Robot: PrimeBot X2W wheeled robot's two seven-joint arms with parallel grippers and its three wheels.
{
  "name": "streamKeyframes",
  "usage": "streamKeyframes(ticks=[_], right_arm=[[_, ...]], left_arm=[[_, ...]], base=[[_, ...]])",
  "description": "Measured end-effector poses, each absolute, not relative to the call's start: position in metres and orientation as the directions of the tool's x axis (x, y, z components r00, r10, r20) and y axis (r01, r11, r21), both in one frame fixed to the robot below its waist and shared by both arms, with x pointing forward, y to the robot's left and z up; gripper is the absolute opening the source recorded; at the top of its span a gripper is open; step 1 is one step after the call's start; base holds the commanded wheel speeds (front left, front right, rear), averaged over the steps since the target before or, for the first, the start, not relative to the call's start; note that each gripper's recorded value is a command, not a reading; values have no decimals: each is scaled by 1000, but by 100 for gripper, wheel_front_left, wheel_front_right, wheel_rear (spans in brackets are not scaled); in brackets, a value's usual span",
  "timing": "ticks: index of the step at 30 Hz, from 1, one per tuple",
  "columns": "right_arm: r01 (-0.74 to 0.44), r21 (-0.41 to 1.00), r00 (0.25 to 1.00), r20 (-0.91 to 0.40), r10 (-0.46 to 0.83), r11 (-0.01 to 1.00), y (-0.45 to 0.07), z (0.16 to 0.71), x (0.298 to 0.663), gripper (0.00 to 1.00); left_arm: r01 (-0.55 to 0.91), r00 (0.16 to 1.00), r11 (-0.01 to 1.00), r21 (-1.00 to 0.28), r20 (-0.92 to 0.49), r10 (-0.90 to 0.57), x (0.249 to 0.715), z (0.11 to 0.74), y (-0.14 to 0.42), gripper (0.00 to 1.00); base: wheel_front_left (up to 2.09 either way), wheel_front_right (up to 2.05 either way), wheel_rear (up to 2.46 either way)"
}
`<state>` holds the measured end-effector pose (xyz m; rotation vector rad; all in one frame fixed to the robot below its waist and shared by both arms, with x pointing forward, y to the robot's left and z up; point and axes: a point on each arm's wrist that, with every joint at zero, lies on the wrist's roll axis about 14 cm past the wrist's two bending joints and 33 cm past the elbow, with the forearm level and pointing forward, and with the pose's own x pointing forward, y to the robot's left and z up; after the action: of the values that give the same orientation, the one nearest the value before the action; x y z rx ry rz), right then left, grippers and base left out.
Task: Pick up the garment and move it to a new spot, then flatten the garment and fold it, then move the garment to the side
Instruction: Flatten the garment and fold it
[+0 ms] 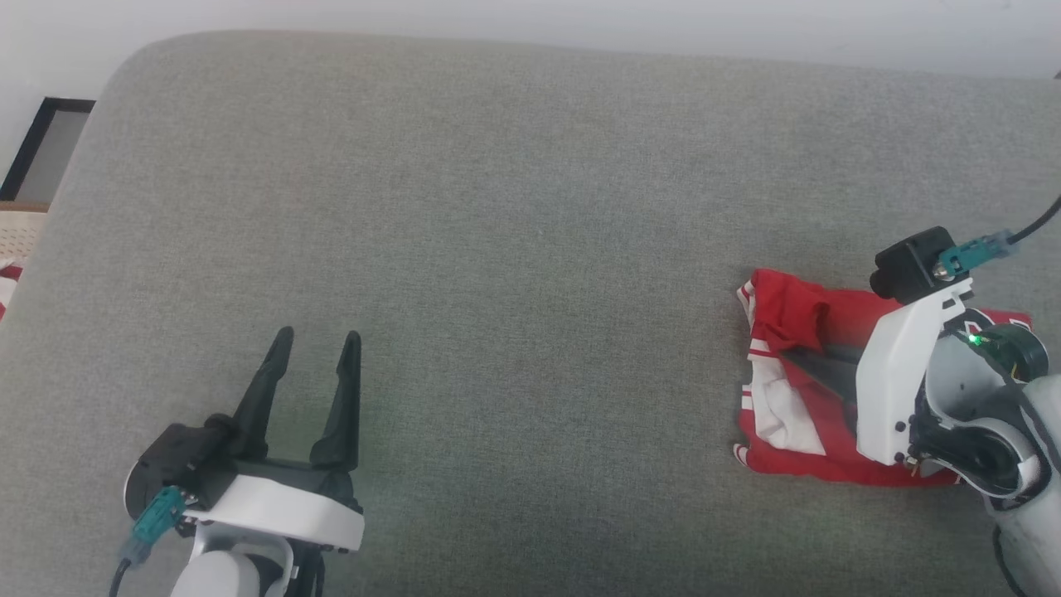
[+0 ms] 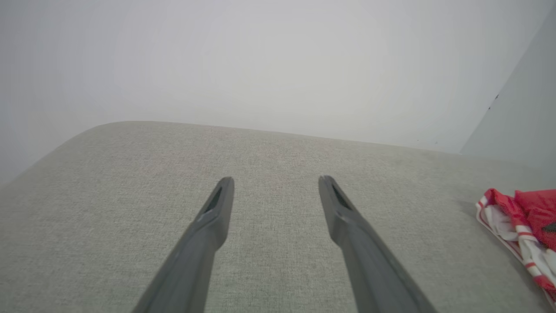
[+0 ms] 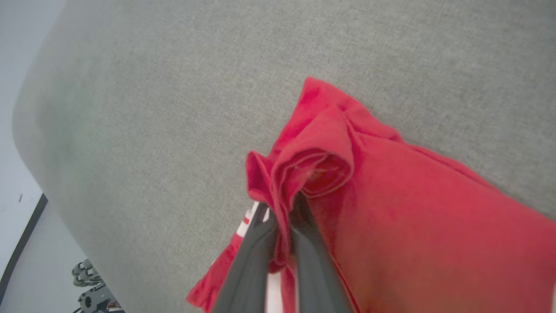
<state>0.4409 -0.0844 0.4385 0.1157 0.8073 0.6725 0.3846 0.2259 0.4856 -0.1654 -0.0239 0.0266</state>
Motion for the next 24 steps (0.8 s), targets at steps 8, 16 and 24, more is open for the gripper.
streamKeyframes(ticks=[8,16,24], right_arm=[[-519,323,481,-655,583,791,-81,424,438,56],[-485,336,562,-588,582,808,-100,450,441,100],[-352,274,767,-464,443,895,-164,473,453,100]], left_arm=[[-6,1000,985,-171,28,11,388,487,219,100],[28,999,982,-189,37,-21,387,490,212,100],[68,998,979,-190,22,-65,387,486,200,100]], base=[[0,0,0],[0,0,0],[0,0,0]])
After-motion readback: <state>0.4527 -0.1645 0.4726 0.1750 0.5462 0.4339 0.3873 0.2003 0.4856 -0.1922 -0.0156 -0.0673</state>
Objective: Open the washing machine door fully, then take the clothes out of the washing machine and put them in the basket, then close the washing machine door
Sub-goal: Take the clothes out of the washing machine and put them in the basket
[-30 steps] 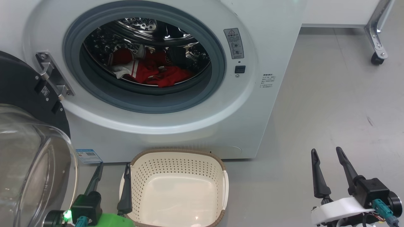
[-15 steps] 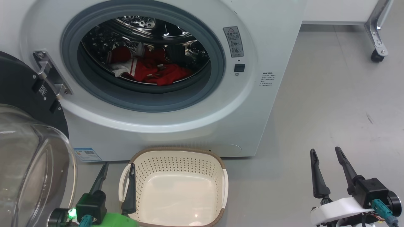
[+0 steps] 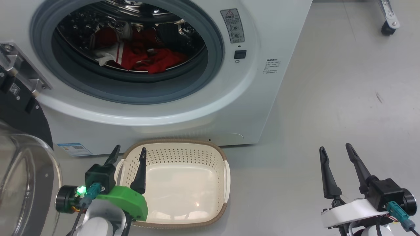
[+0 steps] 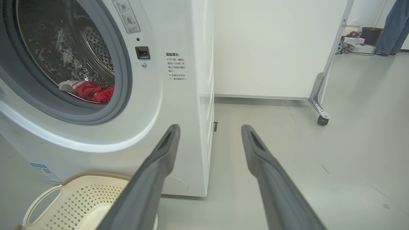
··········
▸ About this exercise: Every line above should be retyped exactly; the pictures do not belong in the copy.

▸ Task solution:
Robot: PrimeBot X2W wheeled robot's two seven-joint arms with parallel grippers and its three wheels.
{
  "name": "streamKeyframes",
  "usage": "streamKeyframes(ticks=[_], right_arm=[[_, ...]], left_arm=[[_, ...]], base=[[_, ...]])",
  "description": "Measured end-effector poses, each absolute, not relative to the call's start: position in metres and orientation as the directions of the tool's x axis (x, y, z components r00, r10, r20) and y axis (r01, r11, r21), both in one frame fixed to the robot below its waist and shared by both arms, with x pointing forward, y to the robot's left and z up; gripper is the absolute opening the source recorded; at the top of its span a gripper is open; step 1 is one step after the call's start; base holds the commanded wheel speeds (front left, front right, rear), averaged over the steps since the target before or, for the first, the start, not relative to the call's start; note that each gripper's recorded value is a command, not a reading; values have no decimals: each is scaled by 1000, but by 100 for gripper, wheel_front_left, wheel_front_right, wheel_rear (spans in brackets are not scaled); in brackets, a value's usual span",
  "timing": "ticks: index of the step at 30 Hz, from 1, one per tuple",
  "columns": "right_arm: r01 (-0.74 to 0.44), r21 (-0.41 to 1.00), r00 (0.25 to 1.00), r20 (-0.91 to 0.40), r10 (-0.46 to 0.83), r11 (-0.01 to 1.00), y (-0.45 to 0.07), z (0.16 to 0.71), x (0.298 to 0.663), gripper (0.00 to 1.00); left_arm: r01 (-0.55 to 0.91), r00 (0.16 to 1.00), r11 (-0.01 to 1.00), r21 (-1.00 to 0.28), r20 (-0.92 to 0.49), r10 (-0.90 to 0.57), x (0.249 to 0.715), z (0.11 to 0.74), y (-0.14 to 0.42), gripper (0.00 to 1.00); base: wheel_front_left (up to 2.09 either way), wheel_front_right (up to 2.05 either way), wheel_rear (up to 2.46 either way)"
}
`<state>` holds the measured end-effector pose (xyz m; rotation vector rad; all in one frame fixed to the robot below its waist and shared by both arms, with x pointing forward, y to the robot's left and z up; point and axes: a point on each arm's wrist that, with every joint at zero, lies on the wrist's roll axis about 14 cm past the wrist's two bending joints and 33 cm past the elbow, with the forearm level and pointing forward, and with the pose's own x pointing forward, y to the robot's left and z up; after the action: of the values that give the same orientation, the one nearest the value before the action; x y z rx ry rz), right then left, grippers and base left out.
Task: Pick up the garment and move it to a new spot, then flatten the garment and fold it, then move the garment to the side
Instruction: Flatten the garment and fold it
[+0 ms] 
[+0 ms] 
[+0 ms] 
<state>0.4409 -0.0844 0.4385 0.1157 0.8073 0.6725 0.3846 0.2259 0.4856 -0.1654 -0.0239 0.0266</state>
Motion for the next 24 steps (0.8 s), targets at steps 8, 16 and 24, more is open for the gripper.
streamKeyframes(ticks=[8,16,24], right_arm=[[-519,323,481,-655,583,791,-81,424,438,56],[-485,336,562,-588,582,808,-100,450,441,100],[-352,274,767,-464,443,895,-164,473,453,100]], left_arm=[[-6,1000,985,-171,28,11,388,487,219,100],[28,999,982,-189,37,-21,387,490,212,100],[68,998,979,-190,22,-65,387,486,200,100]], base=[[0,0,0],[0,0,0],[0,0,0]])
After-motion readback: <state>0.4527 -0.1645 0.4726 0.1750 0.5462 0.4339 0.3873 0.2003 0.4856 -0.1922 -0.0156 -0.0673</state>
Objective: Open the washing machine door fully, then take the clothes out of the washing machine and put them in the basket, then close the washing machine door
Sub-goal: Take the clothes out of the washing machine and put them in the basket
[-30 steps] 
[-15 steps] 
[+0 steps] 
[+0 steps] 

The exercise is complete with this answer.